XXXI Domingo del Tiempo Ordinario. Ciclo A
Fecha: 27/10/2005. Publicado en: Semanario Alfa y Omega 470 y en el semanario diocesano de Granada y Guadix, Fiesta 657
Mateo 23, 1-12
En aquel tiempo, Jesús habló a la gente y a sus discípulos, diciendo: -«En la cátedra de Moisés se han sentado los escribas y los fariseos: haced y cumplid lo que os digan; pero no hagáis lo que ellos hacen, porque ellos no hacen lo que dicen.
Ellos lían fardos pesados e insoportables y se los cargan a la gente en los hombros, pero ellos no están dispuestos a mover un dedo para empujar.
Todo lo que hacen es para que los vea la gente: alargan las filacterias y ensanchan las franjas del manto; les gustan los primeros puestos en los banquetes y los asientos de honor en las sinagogas; que les hagan reverencias por la calle y que la gente los llame maestros.
Vosotros, en cambio, no os dejéis llamar maestro, porque uno solo es vuestro maestro, y todos vosotros sois hermanos.
Y no llaméis padre vuestro a nadie en la tierra, porque uno solo es vuestro Padre, el del cielo.
No os dejéis llamar consejeros, porque uno solo es vuestro consejero, Cristo.
El primero entre vosotros será vuestro servidor.
El que se enaltece será humillado, y el que se humilla será enaltecido. »
Todas las sociedades se han hecho una idea de la grandeza humana basada fundamentalmente en relaciones de poder. Otras culturas, más sabias que la nuestra, han tenido en cuenta otros factores en la vida: el parentesco, la amistad, las alianzas. Sólo tal vez una cultura tan bruta en su nihilismo lineal y sin matices como la nuestra ha pretendido reducir todas las relaciones humanas, y todas las esferas de la actividad humana (la ética, la estética, la política), a una cuestión de puro poder. Pero en todas las culturas el poder ha sido un factor importante.
En esa concepción del poder humano, además, ha jugado siempre un papel decisivo la imagen de Dios. Estudios históricos recientes, por ejemplo, han venido subrayando más y más el nexo que existe entre una concepción de Dios que surgió en la Baja Edad Media, y que, desviándose de la tradición cristiana, subrayó de manera inadecuada y errónea la omnipotencia de Dios con respecto al mundo (errónea porque hacía del poder de Dios sobre las criaturas algo arbitrario), y el nacimiento de los absolutismos en los comienzos de la Edad Moderna. Esa misma concepción de Dios ha dado lugar a una imagen de la relación del hombre con el mundo en la que el factor determinante es el poder, el puro dominio instrumental de la realidad. Para comprender la cultura de la modernidad –y para explicar su fracaso–, estos dos hechos son de suma importancia.

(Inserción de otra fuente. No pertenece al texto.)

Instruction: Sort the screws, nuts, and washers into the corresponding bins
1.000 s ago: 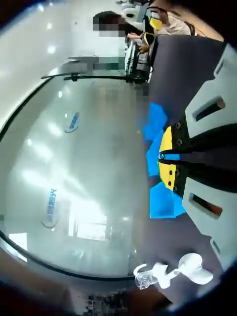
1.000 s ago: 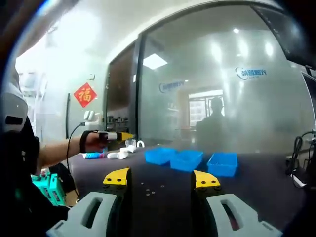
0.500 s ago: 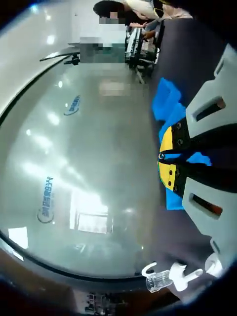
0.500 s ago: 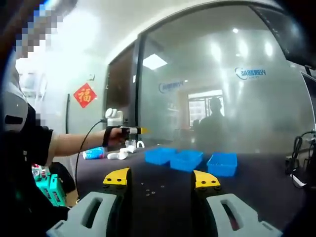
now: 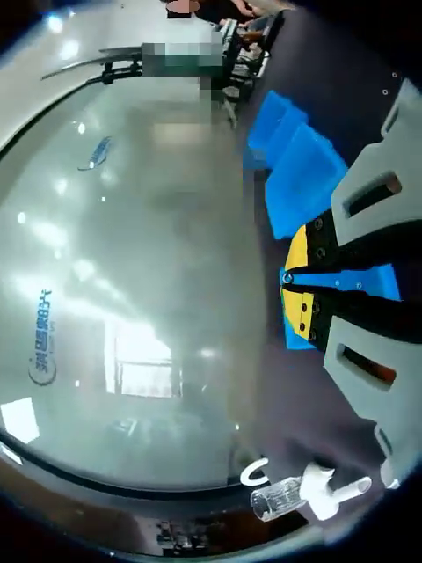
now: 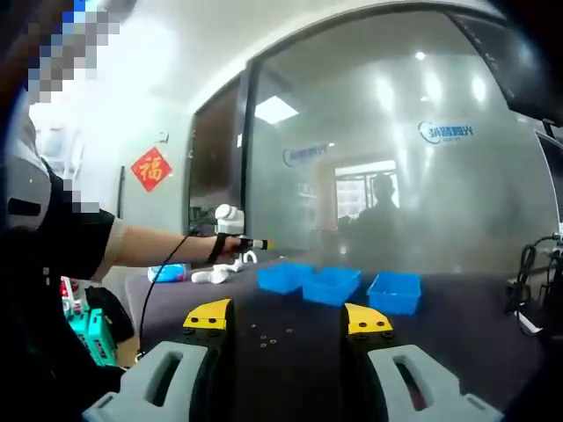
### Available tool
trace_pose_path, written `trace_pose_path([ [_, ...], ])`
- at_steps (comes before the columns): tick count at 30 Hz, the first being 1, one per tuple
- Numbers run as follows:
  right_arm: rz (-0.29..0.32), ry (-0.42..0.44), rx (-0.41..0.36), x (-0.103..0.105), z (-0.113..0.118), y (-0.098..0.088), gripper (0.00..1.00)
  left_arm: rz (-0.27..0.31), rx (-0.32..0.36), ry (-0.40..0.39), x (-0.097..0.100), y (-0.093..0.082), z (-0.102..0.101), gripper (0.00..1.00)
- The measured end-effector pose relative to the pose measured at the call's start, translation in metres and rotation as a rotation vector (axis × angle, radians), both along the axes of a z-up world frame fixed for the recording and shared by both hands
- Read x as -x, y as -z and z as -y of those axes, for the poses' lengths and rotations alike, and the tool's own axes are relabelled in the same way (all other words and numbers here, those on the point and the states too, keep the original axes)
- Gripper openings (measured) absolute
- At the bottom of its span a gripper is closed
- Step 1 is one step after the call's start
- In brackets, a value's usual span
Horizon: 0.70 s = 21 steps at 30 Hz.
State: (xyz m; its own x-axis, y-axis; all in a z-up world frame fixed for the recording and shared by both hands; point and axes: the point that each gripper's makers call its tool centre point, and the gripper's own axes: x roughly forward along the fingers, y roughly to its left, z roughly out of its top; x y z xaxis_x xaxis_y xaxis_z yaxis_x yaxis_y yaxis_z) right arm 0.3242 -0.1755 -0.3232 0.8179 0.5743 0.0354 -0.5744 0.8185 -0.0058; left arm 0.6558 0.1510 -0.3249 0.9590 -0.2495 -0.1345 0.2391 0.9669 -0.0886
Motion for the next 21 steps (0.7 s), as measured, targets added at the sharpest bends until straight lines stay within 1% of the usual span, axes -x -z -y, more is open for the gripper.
trace_pose_path([
  [9, -0.007, 0.0, 0.004, -0.002, -0.002, 0.002, 0.43, 0.021, -0.031, 0.001, -0.004, -0.007, 0.008, 0.06],
  [12, -0.008, -0.004, 0.004, -0.002, -0.004, 0.002, 0.43, 0.027, -0.05, 0.012, -0.004, -0.007, 0.012, 0.06],
  [14, -0.009, -0.007, 0.005, -0.002, -0.004, 0.002, 0.43, 0.027, -0.051, 0.009, -0.004, -0.007, 0.011, 0.07],
  [15, -0.01, -0.007, 0.005, -0.002, -0.005, 0.003, 0.43, 0.027, -0.048, 0.009, -0.004, -0.006, 0.011, 0.09],
  [17, -0.012, -0.006, 0.005, -0.003, -0.004, 0.003, 0.43, 0.028, -0.044, 0.018, -0.003, -0.006, 0.014, 0.23],
  [19, -0.013, -0.004, 0.007, -0.003, -0.004, 0.004, 0.43, 0.017, -0.051, 0.031, -0.001, -0.003, 0.017, 0.34],
  [21, -0.015, -0.006, 0.005, -0.003, -0.004, 0.005, 0.43, 0.013, -0.053, 0.042, 0.004, -0.001, 0.02, 0.38],
])
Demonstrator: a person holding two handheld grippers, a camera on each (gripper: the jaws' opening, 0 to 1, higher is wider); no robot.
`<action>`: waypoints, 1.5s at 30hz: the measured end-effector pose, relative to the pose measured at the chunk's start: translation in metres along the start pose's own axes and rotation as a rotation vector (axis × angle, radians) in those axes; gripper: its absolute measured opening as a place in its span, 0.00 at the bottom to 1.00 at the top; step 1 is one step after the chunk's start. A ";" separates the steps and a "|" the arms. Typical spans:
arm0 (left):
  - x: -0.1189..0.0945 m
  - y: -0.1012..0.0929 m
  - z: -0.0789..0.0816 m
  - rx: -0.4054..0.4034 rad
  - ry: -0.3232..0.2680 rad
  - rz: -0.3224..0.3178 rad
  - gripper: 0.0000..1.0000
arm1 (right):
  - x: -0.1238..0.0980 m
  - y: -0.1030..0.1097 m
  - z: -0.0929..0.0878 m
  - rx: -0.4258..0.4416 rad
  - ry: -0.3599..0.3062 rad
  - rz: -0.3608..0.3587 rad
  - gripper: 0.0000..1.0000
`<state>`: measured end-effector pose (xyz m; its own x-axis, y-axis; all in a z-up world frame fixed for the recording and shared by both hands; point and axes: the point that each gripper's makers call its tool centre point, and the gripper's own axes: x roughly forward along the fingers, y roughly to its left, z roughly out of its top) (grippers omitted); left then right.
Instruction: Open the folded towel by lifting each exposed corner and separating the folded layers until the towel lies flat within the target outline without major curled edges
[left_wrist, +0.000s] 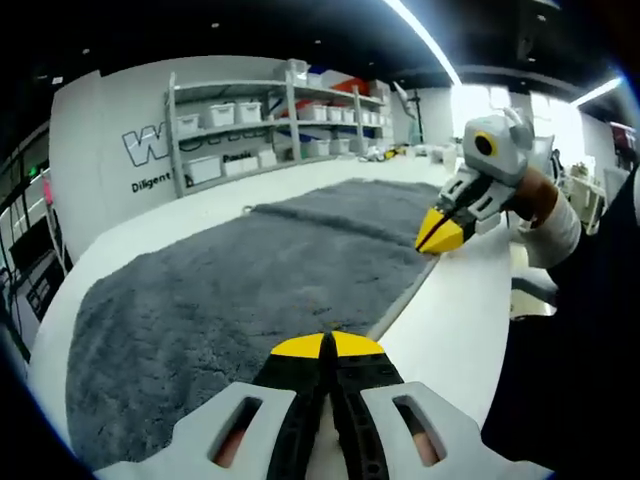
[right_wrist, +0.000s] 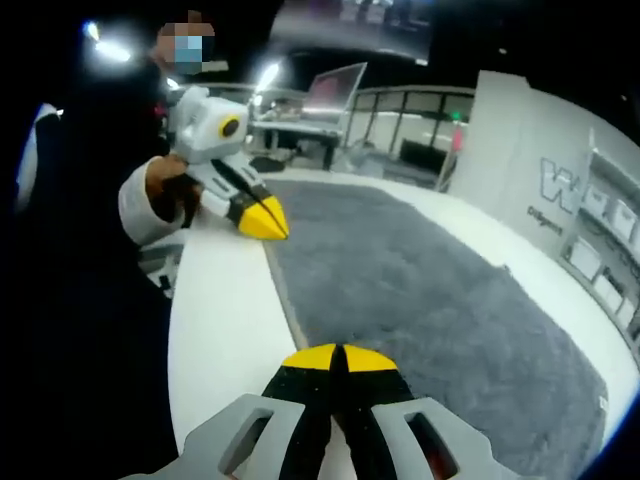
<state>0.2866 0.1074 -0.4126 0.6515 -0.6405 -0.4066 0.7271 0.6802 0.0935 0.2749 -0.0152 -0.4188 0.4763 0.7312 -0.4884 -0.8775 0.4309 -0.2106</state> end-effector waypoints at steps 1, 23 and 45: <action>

En el evangelio de este domingo, el Señor habla primero de una falsa religiosidad que Él denunció incansablemente, a pesar de lo observante y cumplidora que era, porque representaba una deformación profunda de la relación con Dios. En la mentalidad farisea, la relación con Dios se establecía como una relación comercial: do ut des. Tú mandas y prometes, yo cumplo; Tú pagas lo prometido, y en paz. Dios puede ser ahí muy importante, sobre todo si las cosas que manda y se cumplen son costosas y difíciles, pero no es Dios. No el Dios verdadero.
Luego habla del poder. El Dios verdadero se revela como verdadero porque su ejercicio del poder subvierte la imaginación humana. En un discurso a la Curia Romana de Juan Pablo II hace algunos años, el Papa señalaba que el nacimiento del Hijo de Dios en Belén significaba, para la Iglesia, la renuncia al empleo de todo tipo de poder del mundo para hacer avanzar el Evangelio. Sólo el amor es digno de fe, reza magníficamente el título de un libro del teólogo Hans Urs von Balthasar. Sólo la caridad teologal hace crecer la Iglesia. Lo demás es querer tapar el mar con una mano. Querer apoyar la fe en lo que por definición es incapaz de sostenerla. O, peor aún, querer disimular hipócritamente nuestra falta de fe y de caridad detrás de unos aparatos del mundo tan efímeros y tan falsos como los decorados de una película. No debería escandalizarnos –¡muy al contrario!– que tales aparatos se vengan abajo a la menor dificultad.